[updated 3:45 pm with Todd Harrison’s analysis] CAPITOL HILL: Last month’s congressionally mandated OMB report on the impact of sequestration omitted an obscure provision that would slice another $10.1 billion from Defense Department programs in 2013. Because of that the Pentagon would have to cut $60.6 billion instead of $50.5 billion, a 20 percent increase.
This “second, separate sequestration” not previously accounted for would occur because the failure of the much-derided “Super Committee” triggered a reduction in the total amount (the “cap”) that could be spent on security-related programs, according to a report released yesterday by the top Democrat on the House Appropriations Committee, Norm Dicks. The second-stage sequester would not affect non-defense programs.
The way the Budget Control Act is written, “they set a cap and then they lower it,” explained Todd Harrison of the Center for Strategic and Budgetary Assessments. “They could not have made it more complex if they had tried.” (His own report on the subject also included both parts of the sequester but came in slightly lower than Dicks, at $56.5 billion).
As complex it is, however, Harrison went on, it shouldn’t have taken until October to figure this out. “This law was put into place fourteen months ago, you know,” he told Breaking Defense. “Why has it taken this long for both the Congress and the administration to get around to actually crunching the numbers and saying oh yes, ‘This is what the law actually means’? We could’ve had this discussion a year ago.”
With the new $60.6 billion figure in hand, Dicks’s staff went on to estimate the impact across defense programs in detail.
Military installations alone would take a $5.5 billion hit: $2 billion cut from new military construction, $1.1 from a separate account for “[existing] facilities sustainment, renovation, and modernization,” and $2.4 billion from ongoing base operations.

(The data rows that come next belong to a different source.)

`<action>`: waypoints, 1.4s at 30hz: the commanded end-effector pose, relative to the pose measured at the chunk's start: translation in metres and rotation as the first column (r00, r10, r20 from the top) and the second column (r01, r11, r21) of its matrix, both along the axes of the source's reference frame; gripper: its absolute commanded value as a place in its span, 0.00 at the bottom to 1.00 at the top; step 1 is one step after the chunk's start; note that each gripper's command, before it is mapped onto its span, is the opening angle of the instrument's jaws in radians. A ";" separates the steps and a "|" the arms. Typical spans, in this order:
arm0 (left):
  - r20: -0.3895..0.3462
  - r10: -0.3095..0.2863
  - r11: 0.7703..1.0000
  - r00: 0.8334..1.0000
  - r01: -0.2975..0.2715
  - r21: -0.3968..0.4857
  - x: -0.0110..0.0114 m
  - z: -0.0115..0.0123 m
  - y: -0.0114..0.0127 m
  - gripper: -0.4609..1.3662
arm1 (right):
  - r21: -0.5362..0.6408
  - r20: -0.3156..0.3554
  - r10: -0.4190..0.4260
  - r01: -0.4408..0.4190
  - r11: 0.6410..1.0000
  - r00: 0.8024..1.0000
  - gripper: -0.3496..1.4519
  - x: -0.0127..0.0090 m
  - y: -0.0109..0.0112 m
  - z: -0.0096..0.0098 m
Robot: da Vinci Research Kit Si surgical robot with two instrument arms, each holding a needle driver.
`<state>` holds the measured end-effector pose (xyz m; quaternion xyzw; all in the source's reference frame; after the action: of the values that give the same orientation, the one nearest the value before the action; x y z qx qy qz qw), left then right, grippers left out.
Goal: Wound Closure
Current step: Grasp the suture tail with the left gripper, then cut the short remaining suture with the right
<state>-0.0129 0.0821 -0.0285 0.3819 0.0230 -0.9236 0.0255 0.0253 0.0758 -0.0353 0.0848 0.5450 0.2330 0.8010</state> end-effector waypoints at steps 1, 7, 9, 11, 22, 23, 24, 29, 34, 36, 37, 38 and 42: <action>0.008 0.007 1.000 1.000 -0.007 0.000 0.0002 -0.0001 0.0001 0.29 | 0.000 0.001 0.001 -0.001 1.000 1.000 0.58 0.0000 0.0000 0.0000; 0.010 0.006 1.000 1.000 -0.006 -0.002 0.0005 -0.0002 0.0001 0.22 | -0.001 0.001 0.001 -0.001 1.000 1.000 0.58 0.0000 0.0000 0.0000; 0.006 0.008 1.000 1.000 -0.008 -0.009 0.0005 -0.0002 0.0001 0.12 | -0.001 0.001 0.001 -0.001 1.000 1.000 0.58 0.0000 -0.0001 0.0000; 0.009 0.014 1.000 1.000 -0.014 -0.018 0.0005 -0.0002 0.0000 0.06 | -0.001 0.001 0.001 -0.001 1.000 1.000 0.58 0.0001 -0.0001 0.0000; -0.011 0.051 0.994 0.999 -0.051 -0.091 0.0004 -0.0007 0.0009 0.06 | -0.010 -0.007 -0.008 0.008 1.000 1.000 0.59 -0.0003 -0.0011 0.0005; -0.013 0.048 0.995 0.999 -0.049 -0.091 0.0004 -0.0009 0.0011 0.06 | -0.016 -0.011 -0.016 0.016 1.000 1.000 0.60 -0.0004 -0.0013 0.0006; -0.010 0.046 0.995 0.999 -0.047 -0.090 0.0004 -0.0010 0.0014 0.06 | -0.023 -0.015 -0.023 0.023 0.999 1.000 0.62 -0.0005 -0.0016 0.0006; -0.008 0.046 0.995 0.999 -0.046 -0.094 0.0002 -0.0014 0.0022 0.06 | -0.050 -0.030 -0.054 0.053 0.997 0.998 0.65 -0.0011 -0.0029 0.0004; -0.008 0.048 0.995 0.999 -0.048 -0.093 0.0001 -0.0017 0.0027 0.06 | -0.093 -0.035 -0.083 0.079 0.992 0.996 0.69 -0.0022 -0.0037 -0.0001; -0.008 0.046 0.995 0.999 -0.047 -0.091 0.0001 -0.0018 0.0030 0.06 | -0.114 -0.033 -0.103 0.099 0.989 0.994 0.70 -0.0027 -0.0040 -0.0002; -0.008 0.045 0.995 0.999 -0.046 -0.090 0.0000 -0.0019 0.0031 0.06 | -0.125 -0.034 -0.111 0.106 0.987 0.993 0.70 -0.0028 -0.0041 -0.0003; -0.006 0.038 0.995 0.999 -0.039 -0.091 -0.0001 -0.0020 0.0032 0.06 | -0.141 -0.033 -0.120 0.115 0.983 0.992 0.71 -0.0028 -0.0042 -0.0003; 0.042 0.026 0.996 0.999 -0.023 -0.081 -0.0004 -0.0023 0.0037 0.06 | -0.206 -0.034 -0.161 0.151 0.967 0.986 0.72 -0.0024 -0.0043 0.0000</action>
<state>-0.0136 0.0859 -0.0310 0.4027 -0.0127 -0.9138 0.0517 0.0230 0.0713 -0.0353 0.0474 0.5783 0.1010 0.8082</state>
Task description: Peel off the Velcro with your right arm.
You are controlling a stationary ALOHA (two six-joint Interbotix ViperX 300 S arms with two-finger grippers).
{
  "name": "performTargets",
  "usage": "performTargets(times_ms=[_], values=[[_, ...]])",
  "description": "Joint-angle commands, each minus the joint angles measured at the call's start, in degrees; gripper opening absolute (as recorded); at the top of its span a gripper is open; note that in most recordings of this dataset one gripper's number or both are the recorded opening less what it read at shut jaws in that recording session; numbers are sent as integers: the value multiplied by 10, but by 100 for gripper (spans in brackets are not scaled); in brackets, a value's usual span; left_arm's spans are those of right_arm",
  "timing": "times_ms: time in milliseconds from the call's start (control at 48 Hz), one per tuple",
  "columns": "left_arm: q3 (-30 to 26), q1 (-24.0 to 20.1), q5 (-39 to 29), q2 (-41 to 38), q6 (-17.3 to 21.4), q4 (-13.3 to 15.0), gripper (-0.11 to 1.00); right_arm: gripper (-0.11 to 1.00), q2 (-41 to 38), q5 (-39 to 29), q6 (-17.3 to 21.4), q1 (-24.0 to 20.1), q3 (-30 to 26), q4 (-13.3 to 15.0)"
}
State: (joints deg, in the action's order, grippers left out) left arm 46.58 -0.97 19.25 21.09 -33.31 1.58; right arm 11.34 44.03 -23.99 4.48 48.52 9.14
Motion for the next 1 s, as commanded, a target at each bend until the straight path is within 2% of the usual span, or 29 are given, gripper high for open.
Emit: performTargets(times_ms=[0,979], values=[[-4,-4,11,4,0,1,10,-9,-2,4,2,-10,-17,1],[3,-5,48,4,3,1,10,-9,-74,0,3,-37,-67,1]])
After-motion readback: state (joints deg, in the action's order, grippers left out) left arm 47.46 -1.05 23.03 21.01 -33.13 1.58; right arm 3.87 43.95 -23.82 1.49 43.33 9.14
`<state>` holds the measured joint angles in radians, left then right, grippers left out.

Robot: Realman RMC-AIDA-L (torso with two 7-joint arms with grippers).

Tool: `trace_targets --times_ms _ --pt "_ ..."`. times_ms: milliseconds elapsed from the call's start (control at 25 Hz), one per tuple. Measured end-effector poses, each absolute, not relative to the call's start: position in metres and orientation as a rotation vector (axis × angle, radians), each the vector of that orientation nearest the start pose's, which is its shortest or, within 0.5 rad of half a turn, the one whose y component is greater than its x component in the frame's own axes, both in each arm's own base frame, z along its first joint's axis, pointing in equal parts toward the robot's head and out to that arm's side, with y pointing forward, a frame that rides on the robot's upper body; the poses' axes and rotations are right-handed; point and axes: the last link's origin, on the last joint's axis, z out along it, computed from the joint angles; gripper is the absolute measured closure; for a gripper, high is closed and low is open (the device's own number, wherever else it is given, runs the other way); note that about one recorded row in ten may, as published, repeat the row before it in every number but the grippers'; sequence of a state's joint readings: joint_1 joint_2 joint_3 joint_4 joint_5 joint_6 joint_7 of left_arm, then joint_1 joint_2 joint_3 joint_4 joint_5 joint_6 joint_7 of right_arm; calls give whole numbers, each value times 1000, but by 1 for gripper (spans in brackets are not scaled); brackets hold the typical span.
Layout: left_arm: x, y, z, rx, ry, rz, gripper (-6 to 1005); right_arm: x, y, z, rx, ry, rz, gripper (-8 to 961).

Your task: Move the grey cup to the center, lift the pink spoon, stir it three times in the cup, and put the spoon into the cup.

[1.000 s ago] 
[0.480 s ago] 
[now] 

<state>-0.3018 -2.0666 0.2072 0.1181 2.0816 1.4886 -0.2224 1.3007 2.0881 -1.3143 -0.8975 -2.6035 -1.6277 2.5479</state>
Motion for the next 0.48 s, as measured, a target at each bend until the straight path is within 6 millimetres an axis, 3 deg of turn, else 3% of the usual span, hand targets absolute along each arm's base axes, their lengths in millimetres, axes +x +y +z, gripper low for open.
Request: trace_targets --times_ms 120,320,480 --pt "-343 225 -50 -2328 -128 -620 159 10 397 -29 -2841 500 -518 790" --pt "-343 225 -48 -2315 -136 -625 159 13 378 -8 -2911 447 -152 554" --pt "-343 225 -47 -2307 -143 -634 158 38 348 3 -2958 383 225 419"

Despite the exemption of Veterans’ Affairs and Defense Department military personnel accounts from the sequester, many of the healthcare benefits enjoyed by troops, their families, retirees, and wounded veterans are paid for from non-exempt accounts, which would take a $3.7 billion cut.
When it comes to weapons, the Dicks report broke impacts down to individual systems:
– The Joint Strike Fighter program would lose $1 billion and four aircraft, as well as advance procurement to expedite the construction of future planes.
– The Army would lose eight UH-60 Blackhawks and five CH-47 Chinooks, as well as 11 Stryker 8-wheel-drive armored vehicles.
– The Navy would lose three F/A-18E/F Super Hornet fighters, two of the F-18G Growler electronic warfare variant, and one P-8A Poseidon long-range patrol plane, as well as “at least one” warship.
– The Air Force would lose an Evolved Expendable Launch Vehicle (EELV) rocket for space launches, as well as taking a $99.5 mllion hit to its new tanker and $33.7 to its Next-Generation Bomber (that is, to the unclassified portion of the system’s budget).
The report also detailed cuts and estimated impacts across non-defense programs, from 3,400 fewer Border Patrol agents to 7,000 unvaccinated children dying of malaria in the Third World.